= Exercise aim =
Look through the entries below and count the lines with the word "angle" in them; give only the number.
━━━ Dataset excerpts
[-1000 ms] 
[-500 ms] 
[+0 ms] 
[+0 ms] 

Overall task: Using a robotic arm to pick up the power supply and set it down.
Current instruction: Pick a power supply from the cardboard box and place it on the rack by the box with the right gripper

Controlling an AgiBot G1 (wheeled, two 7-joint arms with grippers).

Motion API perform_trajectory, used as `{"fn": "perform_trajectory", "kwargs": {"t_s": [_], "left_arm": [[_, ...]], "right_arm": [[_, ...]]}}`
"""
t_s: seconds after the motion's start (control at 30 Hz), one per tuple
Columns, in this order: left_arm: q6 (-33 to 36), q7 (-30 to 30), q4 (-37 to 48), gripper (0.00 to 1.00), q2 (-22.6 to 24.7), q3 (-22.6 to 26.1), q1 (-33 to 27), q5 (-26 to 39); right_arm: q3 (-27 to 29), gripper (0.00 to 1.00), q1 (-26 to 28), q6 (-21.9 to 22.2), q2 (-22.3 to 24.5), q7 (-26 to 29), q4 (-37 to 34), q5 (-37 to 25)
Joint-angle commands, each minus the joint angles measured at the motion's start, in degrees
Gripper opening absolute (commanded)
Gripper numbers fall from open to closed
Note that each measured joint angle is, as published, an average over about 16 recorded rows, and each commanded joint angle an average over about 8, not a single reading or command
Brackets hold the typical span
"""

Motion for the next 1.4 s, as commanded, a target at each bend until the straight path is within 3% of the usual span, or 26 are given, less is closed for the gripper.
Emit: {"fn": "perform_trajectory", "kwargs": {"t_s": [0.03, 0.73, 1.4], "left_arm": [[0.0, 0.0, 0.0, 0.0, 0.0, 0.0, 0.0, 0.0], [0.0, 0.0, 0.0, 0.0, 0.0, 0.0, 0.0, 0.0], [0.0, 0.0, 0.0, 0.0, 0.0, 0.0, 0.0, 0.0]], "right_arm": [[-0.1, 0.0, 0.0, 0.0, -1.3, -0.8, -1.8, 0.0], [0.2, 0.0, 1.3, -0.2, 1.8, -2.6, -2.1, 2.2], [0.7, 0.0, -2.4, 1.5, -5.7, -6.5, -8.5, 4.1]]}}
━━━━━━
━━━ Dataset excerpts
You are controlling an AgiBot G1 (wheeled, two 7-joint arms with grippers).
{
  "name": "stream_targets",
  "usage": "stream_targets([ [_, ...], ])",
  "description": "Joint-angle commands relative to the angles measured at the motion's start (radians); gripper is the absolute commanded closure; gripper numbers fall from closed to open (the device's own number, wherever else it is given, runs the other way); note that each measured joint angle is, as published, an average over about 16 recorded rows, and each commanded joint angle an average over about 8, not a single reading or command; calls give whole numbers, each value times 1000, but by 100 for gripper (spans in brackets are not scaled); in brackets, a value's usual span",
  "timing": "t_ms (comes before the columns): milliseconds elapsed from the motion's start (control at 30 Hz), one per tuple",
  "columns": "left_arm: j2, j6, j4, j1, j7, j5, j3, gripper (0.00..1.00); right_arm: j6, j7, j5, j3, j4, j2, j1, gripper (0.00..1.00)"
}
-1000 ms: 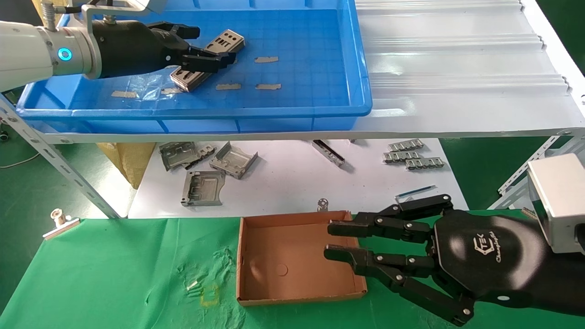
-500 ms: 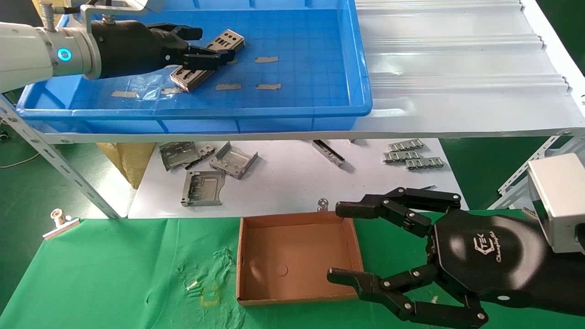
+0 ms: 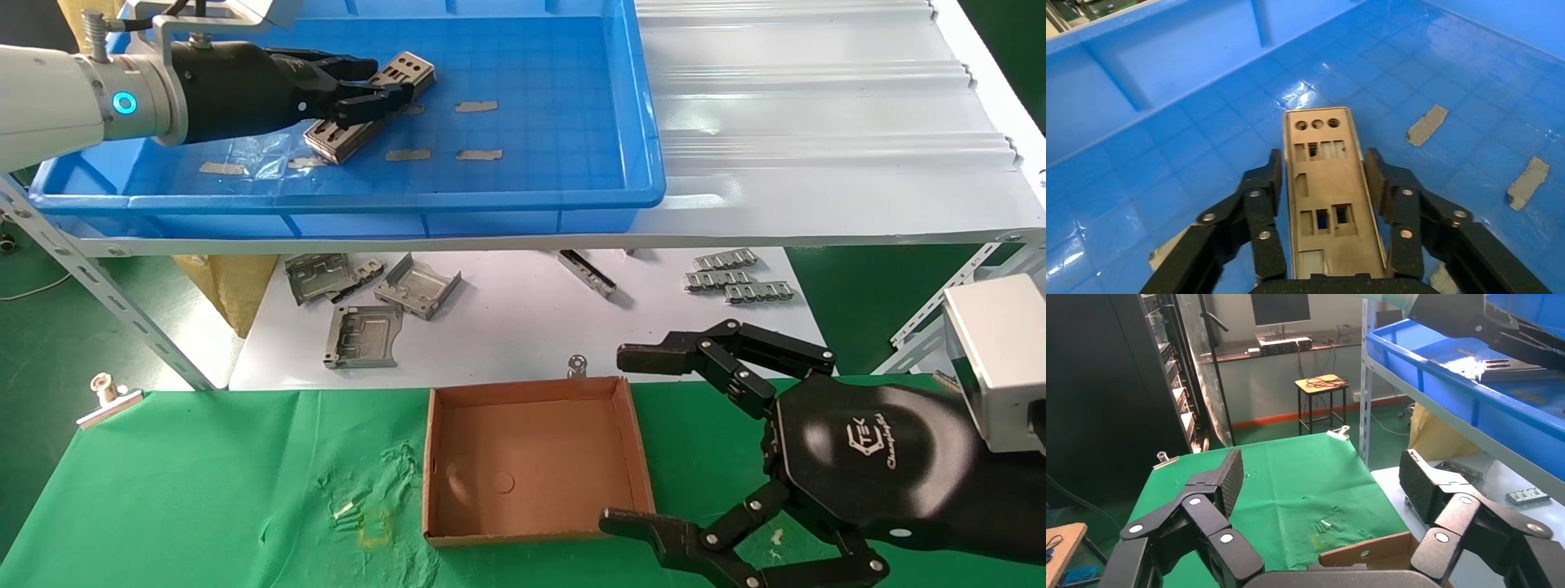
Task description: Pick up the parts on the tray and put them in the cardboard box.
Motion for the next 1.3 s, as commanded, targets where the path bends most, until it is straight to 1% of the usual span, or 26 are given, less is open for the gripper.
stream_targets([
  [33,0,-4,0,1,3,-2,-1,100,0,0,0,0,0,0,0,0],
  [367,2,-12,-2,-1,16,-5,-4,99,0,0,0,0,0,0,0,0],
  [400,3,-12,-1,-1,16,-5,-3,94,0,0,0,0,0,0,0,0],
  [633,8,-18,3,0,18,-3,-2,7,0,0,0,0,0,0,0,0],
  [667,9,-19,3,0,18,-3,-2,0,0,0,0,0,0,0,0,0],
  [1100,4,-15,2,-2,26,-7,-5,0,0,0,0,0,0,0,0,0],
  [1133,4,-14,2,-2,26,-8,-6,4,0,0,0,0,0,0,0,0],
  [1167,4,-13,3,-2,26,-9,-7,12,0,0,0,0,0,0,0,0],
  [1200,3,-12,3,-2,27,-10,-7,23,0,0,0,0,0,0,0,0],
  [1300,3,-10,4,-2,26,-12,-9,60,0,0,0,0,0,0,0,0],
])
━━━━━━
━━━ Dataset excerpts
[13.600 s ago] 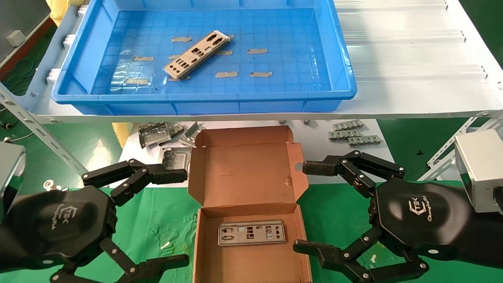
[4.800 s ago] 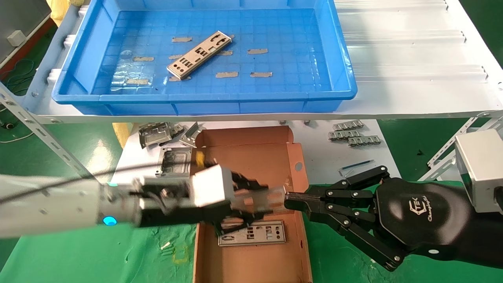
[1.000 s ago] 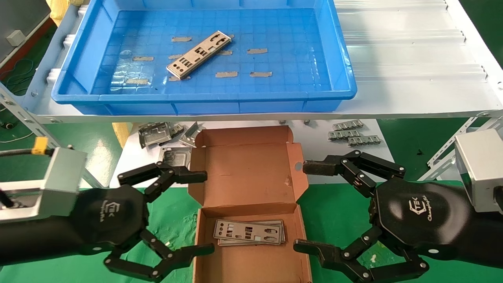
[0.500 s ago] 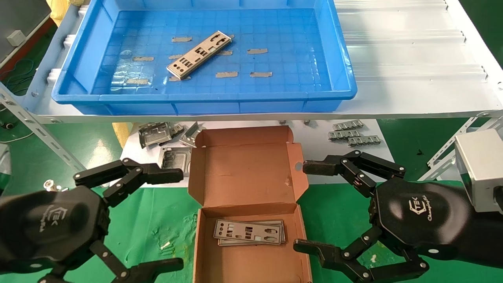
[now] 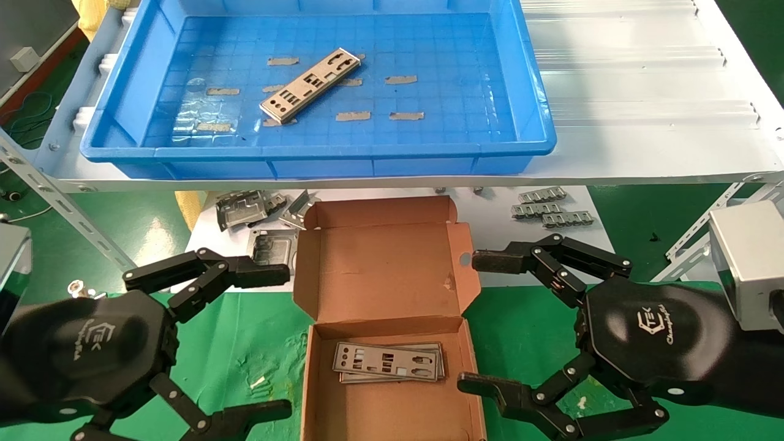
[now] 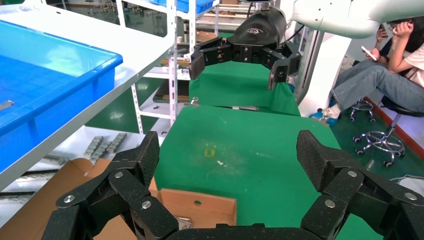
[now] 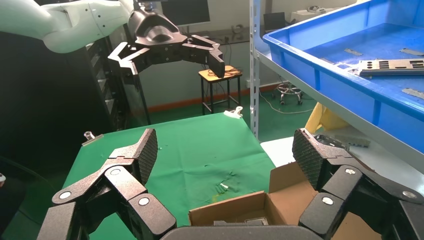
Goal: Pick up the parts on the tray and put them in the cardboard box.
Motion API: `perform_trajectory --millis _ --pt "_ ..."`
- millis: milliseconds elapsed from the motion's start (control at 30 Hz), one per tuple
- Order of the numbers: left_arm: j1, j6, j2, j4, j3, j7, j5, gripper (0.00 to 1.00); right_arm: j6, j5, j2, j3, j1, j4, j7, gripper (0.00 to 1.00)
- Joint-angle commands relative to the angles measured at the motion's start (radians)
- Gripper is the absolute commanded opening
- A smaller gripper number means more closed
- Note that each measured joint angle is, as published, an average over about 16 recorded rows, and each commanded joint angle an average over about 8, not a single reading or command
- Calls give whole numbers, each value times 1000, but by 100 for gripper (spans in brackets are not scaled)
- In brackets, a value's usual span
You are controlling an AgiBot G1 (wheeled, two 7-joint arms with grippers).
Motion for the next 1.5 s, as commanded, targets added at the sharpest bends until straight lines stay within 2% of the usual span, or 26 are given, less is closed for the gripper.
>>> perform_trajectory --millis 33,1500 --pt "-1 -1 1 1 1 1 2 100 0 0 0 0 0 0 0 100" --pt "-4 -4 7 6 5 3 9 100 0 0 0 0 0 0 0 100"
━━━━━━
= Result =
5